| Task brief |
Copy out again, unchanged, the listing below from the line that has "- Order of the" through the line that has "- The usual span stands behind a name".

| Extracted records |

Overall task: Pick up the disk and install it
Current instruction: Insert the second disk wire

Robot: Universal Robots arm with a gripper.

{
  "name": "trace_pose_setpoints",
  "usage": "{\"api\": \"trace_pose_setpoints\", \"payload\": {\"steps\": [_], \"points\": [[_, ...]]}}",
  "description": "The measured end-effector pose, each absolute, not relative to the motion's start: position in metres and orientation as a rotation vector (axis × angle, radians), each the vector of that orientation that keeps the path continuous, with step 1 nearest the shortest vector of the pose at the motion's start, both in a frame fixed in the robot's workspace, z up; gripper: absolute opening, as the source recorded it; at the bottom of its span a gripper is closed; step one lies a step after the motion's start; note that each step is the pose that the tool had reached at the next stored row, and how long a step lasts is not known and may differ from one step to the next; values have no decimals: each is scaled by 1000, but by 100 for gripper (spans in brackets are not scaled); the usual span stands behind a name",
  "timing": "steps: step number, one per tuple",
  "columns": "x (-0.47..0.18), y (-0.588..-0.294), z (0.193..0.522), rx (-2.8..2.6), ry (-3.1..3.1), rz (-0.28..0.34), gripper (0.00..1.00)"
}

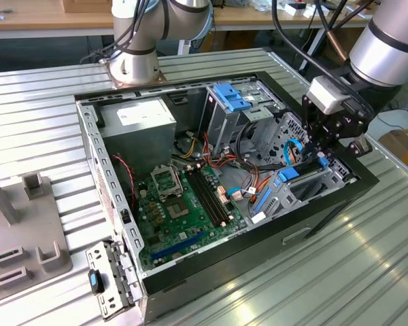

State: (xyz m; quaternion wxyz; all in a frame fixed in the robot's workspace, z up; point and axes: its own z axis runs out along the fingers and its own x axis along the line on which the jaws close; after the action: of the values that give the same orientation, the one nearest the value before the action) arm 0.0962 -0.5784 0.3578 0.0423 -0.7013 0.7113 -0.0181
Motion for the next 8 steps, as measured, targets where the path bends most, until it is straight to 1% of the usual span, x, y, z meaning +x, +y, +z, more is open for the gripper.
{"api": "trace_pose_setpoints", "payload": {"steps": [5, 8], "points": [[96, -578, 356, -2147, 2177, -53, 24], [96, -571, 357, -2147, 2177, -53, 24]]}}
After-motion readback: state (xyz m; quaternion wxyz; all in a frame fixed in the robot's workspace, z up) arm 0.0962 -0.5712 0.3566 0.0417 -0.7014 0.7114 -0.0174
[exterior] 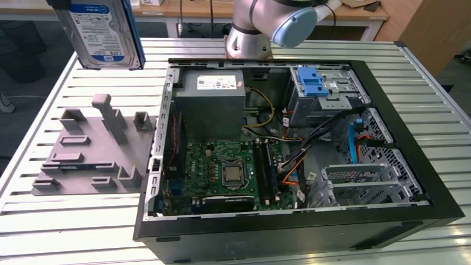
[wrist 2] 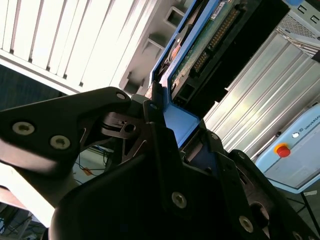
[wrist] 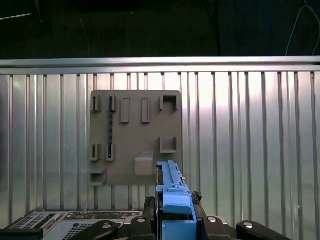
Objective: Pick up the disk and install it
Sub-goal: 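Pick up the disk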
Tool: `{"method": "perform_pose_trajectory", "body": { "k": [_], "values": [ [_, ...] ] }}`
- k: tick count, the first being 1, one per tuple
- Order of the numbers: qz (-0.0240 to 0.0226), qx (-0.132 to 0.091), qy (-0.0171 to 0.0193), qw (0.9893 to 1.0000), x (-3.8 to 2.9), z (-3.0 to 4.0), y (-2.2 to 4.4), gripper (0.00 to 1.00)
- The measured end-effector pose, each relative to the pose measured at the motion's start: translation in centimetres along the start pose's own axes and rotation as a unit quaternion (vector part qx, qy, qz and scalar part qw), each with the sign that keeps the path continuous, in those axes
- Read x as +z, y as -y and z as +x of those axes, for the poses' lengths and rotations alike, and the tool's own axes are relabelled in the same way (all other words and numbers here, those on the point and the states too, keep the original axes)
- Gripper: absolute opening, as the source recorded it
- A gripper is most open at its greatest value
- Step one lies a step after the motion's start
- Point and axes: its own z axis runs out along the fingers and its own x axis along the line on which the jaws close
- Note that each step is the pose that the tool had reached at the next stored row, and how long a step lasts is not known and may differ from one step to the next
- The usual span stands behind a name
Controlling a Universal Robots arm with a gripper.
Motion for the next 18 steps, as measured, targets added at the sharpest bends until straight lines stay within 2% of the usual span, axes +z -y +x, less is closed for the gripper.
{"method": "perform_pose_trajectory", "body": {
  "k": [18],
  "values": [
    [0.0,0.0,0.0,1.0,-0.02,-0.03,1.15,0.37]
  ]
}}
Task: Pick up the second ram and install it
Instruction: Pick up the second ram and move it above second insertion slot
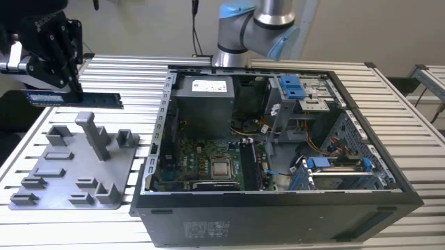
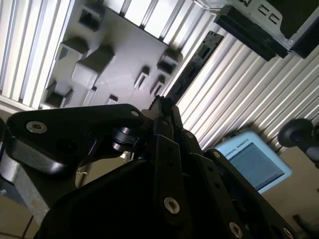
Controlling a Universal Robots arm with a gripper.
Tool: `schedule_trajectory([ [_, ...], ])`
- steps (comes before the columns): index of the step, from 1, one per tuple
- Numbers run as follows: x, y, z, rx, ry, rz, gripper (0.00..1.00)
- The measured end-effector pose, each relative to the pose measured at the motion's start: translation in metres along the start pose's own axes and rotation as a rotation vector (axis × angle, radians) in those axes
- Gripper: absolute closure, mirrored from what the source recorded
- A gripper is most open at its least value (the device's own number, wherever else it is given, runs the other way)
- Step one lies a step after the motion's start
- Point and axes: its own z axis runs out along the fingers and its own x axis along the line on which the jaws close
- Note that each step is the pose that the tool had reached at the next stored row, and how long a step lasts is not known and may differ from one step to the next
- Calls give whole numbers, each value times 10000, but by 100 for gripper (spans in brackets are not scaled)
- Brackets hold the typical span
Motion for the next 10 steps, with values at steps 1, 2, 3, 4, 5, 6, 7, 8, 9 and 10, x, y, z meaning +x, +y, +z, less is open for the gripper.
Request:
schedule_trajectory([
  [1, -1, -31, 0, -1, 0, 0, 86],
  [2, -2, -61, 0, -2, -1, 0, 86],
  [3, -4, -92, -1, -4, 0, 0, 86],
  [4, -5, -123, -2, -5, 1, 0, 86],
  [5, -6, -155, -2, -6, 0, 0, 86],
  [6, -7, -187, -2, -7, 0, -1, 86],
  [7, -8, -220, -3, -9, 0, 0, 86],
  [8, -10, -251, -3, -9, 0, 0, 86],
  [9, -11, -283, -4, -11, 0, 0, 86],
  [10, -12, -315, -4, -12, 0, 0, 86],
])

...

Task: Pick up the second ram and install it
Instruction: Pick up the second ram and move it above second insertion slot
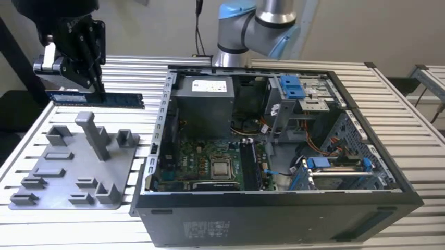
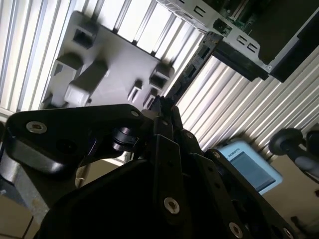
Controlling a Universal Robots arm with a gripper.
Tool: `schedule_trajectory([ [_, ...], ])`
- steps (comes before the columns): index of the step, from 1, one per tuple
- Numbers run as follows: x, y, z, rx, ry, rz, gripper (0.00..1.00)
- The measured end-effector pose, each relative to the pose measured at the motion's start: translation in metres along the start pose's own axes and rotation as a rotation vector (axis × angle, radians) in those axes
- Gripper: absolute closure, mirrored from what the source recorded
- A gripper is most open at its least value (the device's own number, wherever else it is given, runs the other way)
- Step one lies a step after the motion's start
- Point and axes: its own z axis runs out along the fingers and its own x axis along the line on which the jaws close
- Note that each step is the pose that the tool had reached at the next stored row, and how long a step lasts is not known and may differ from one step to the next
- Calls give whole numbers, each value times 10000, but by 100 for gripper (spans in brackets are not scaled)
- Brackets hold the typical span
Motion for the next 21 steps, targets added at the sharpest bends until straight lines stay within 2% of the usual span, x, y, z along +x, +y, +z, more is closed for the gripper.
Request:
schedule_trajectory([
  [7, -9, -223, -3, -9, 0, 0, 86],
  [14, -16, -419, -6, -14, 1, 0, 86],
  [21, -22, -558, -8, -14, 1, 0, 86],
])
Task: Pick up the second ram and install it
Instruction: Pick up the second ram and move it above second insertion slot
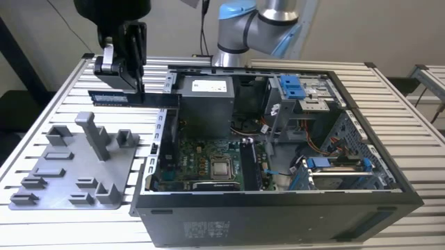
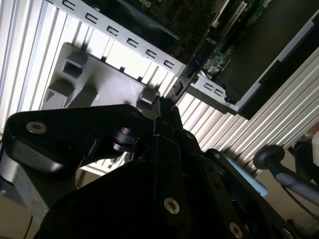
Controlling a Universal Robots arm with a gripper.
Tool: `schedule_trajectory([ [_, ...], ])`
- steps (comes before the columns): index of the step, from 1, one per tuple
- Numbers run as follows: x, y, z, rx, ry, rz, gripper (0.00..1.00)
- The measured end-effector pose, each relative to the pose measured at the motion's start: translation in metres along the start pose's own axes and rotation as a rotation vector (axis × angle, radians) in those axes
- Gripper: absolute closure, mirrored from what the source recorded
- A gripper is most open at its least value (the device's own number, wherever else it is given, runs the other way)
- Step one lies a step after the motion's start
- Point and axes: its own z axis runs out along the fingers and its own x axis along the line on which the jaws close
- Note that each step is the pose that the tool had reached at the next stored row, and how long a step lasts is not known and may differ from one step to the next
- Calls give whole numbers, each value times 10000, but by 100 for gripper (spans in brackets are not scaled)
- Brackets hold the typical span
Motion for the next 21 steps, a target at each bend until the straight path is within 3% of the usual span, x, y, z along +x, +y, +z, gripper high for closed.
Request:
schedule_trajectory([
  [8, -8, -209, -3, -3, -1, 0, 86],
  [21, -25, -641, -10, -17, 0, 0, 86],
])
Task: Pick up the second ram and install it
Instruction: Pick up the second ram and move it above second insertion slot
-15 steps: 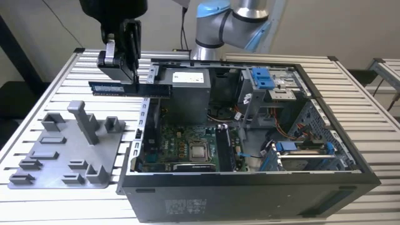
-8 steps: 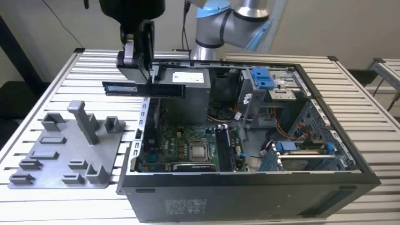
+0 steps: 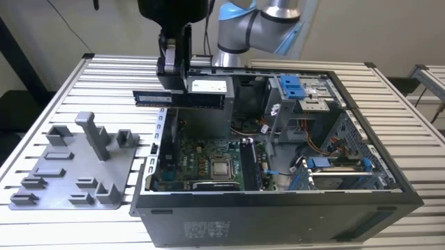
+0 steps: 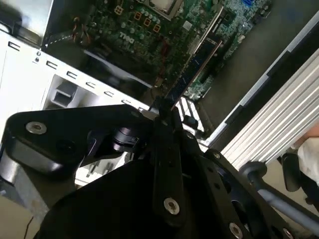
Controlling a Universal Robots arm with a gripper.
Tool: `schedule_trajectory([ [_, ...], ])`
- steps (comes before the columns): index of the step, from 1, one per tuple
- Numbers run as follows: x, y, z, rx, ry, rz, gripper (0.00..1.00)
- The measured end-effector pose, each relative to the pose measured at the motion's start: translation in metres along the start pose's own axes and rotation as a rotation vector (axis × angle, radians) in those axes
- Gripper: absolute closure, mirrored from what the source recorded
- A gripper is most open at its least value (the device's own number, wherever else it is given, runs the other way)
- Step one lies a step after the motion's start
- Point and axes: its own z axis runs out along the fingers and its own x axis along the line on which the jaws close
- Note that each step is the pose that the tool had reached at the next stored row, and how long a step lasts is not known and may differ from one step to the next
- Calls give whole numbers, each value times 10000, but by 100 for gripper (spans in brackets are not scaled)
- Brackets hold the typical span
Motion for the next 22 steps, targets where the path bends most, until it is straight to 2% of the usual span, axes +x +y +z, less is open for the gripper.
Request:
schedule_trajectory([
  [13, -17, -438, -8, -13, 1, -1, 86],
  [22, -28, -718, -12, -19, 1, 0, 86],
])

| Result |
- Order of the numbers: qz (-0.0240 to 0.0226), qx (-0.132 to 0.091), qy (-0.0171 to 0.0193), qw (0.9893 to 1.0000), x (-3.8 to 2.9), z (-3.0 to 4.0), y (-2.2 to 4.4), gripper (0.00 to 1.00)
- The measured end-effector pose, each relative to the pose measured at the motion's start: translation in centimetres along the start pose's own axes and rotation as a unit quaternion (vector part qx, qy, qz and scalar part qw), each with the sign that keeps the path continuous, in those axes
- Read x as +z, y as -y and z as +x of those axes, for the poses' lengths and rotations alike, and the tool's own axes are relabelled in the same way (all other words and numbers here, those on the point and the states too, keep the original axes)
- Gripper: absolute opening, as the source recorded it
- A gripper is most open at its greatest value
- Step one lies a step after the motion's start
- Point and axes: its own z axis runs out along the fingers and its own x axis along the line on which the jaws close
- Note that each step is the pose that the tool had reached at the next stored row, and how long a step lasts is not known and may differ from one step to the next
- The usual span stands behind a name

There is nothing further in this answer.